Magdeburg - Jedes Jahr erkranken über 6500 Frauen in Deutschland an Gebärmutterhalskrebs, für jede zweite verläuft die Krankheit tödlich. Das müsste nicht sein, denn Gebärmutterhalskrebs zählt zu den wenigen Krebsarten, deren Ursache man heute kennt. Er entsteht durch eine Infektion mit so genannten Humanen Papilloma Viren ( HPV ). Dieser HPVInfektion kann mit einer Impfung vorgebeugt werden. Die Techniker Krankenkasse ( TK ) übernimmt als erste gesetzliche Krankenversicherung ab sofort die Kosten für die Impfung für Mädchen und Frauen ab dem Alter von elf bis zum vollendeten 18. Lebensjahr.
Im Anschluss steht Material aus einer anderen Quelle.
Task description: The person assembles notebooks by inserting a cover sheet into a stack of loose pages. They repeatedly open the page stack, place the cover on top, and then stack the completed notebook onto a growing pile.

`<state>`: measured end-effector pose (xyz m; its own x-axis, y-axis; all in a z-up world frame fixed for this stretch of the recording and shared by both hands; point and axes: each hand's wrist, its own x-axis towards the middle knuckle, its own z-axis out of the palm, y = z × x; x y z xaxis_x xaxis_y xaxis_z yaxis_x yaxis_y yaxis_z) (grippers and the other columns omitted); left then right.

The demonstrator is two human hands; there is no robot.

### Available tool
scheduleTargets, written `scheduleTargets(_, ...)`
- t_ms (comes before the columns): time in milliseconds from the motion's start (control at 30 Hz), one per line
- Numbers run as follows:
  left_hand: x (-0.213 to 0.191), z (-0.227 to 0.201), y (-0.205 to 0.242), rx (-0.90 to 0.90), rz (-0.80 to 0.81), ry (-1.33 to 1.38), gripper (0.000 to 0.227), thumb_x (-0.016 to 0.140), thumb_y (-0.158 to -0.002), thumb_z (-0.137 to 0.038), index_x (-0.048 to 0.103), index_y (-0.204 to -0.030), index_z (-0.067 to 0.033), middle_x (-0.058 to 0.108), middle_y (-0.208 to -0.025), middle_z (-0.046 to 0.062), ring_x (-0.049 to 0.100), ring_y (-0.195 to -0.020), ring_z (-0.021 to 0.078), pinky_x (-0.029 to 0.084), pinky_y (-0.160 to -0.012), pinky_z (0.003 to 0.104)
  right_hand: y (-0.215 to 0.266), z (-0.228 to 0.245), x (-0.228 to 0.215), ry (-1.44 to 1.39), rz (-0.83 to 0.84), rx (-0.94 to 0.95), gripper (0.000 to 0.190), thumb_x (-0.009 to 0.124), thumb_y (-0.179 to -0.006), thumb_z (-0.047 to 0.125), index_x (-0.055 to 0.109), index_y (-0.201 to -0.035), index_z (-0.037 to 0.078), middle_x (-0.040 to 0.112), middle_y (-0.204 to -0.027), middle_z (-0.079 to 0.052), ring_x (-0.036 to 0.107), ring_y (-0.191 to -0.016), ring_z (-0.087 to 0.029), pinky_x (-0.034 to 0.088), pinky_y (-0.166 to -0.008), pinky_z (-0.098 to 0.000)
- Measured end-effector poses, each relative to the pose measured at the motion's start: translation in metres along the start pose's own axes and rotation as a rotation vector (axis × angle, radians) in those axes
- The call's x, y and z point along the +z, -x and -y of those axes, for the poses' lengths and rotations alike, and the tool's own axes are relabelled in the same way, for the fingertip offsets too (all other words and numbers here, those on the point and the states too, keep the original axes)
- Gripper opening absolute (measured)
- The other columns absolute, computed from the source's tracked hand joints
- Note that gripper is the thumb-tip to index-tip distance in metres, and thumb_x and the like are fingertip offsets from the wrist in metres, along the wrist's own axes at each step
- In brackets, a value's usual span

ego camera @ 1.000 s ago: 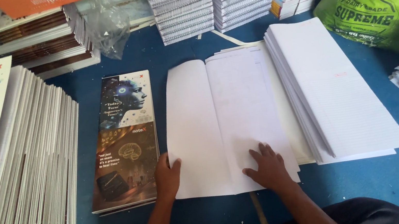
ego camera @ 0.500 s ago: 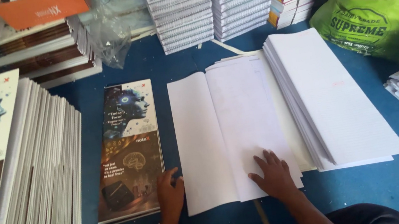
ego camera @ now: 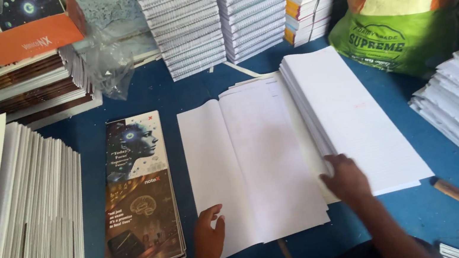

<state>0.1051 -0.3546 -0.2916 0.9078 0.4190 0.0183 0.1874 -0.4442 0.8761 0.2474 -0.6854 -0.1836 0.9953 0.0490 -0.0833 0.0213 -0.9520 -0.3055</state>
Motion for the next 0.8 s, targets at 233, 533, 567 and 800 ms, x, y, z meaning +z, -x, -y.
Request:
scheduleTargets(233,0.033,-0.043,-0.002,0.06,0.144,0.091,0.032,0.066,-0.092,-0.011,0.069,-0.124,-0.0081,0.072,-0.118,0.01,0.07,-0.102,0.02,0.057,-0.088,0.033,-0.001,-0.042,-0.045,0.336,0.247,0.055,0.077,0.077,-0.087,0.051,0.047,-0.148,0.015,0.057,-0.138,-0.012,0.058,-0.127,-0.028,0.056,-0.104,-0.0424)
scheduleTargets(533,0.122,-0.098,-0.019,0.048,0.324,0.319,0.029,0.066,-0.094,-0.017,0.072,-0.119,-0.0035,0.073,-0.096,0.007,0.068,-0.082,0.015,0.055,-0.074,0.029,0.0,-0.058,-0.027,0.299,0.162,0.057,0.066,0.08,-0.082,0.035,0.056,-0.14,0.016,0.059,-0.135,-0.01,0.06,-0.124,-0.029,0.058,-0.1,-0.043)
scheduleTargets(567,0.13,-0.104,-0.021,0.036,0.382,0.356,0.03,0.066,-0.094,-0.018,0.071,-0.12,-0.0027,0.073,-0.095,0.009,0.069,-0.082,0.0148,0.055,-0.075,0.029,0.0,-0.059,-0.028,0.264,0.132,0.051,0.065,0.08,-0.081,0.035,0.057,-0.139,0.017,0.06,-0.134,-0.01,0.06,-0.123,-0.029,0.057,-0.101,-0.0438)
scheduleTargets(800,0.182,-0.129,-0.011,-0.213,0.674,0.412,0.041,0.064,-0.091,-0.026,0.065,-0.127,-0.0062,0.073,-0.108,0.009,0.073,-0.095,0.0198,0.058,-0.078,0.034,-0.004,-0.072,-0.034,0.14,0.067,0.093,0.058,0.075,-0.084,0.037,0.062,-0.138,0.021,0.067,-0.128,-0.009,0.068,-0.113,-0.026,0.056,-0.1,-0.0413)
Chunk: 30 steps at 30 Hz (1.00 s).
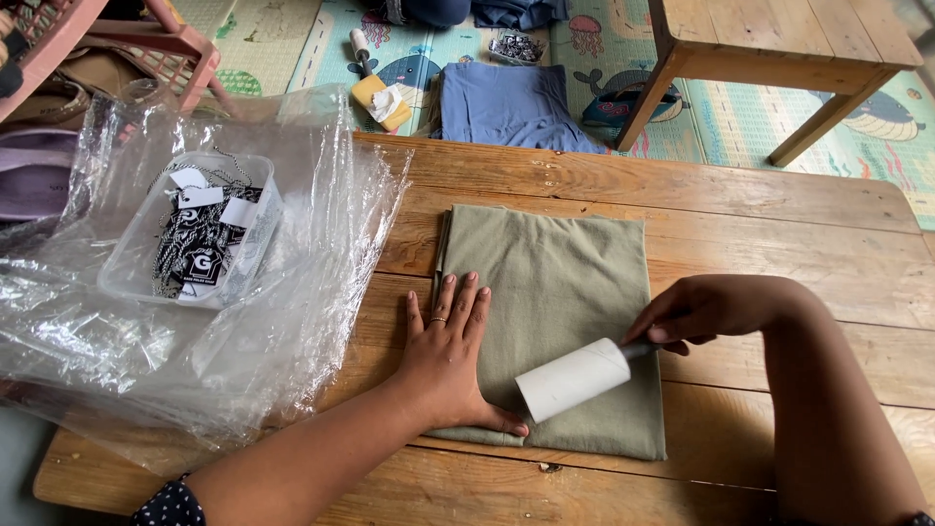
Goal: The person prepares a t-shirt for retail by smoothing it on a table, lint rolling both sides, folding it neatly, attaching a brand tag, and finally placing it into a clear plastic bag.
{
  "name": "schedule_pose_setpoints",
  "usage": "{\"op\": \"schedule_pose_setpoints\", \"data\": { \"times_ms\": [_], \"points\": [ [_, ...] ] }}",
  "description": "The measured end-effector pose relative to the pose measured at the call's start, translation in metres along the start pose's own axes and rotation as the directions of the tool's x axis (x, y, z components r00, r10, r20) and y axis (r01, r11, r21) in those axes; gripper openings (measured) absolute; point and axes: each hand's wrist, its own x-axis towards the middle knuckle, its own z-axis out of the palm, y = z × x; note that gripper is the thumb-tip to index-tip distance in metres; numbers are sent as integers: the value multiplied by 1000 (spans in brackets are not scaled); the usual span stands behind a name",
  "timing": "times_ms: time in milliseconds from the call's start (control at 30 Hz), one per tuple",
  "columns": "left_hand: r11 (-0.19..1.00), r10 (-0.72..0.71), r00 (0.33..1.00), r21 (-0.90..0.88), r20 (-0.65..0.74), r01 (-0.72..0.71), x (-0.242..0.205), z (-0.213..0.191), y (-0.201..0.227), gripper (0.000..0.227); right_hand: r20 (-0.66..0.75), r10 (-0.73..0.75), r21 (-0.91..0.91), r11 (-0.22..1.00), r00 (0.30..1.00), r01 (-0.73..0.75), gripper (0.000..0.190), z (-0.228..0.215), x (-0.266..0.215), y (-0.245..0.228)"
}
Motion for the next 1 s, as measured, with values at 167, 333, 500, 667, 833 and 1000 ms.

" Allein in Sachsen-Anhalt erkranken zwei Prozent unserer Versicherten jedes Jahr an dieser Krebsart. Grund genug, schnell und unbürokratisch im Sinne der Frauen zu handeln ", so Jens Hennicke, Leiter der TK-Landesvertretung. HPV-Viren werden durch Geschlechtsverkehr übertragen. Schätzungen zufolge kommen 70 Prozent der sexuell aktiven Menschen im Laufe ihres Lebens mit dem HPV-Virus in Berührung. Beim Großteil bleibt dies folgenlos, die Infektion wird durch das Immunsystem abgeblockt. Die meisten Frauen sind dann immun gegen HPV-Viren und können nicht erkranken. Bei einigen klingt die Infektion jedoch nicht vollständig ab. Die Viren setzen sich in Zellen des Gebärmutterhalses fest, im schlimmsten Fall entsteht Krebs.

Mediziner empfehlen, Mädchen vor dem ersten Sexualkontakt mit einer Impfung zu schützen. Die Impfung besteht aus drei Einzeldosen, die in den Oberarm gespritzt werden. Nach der ersten Impfung sollten zwei Monate bis zur zweiten und weitere vier Monate bis zur dritten vergehen. Bisher wurden die Kosten für die Impfung nicht von den Krankenkassen übernommen.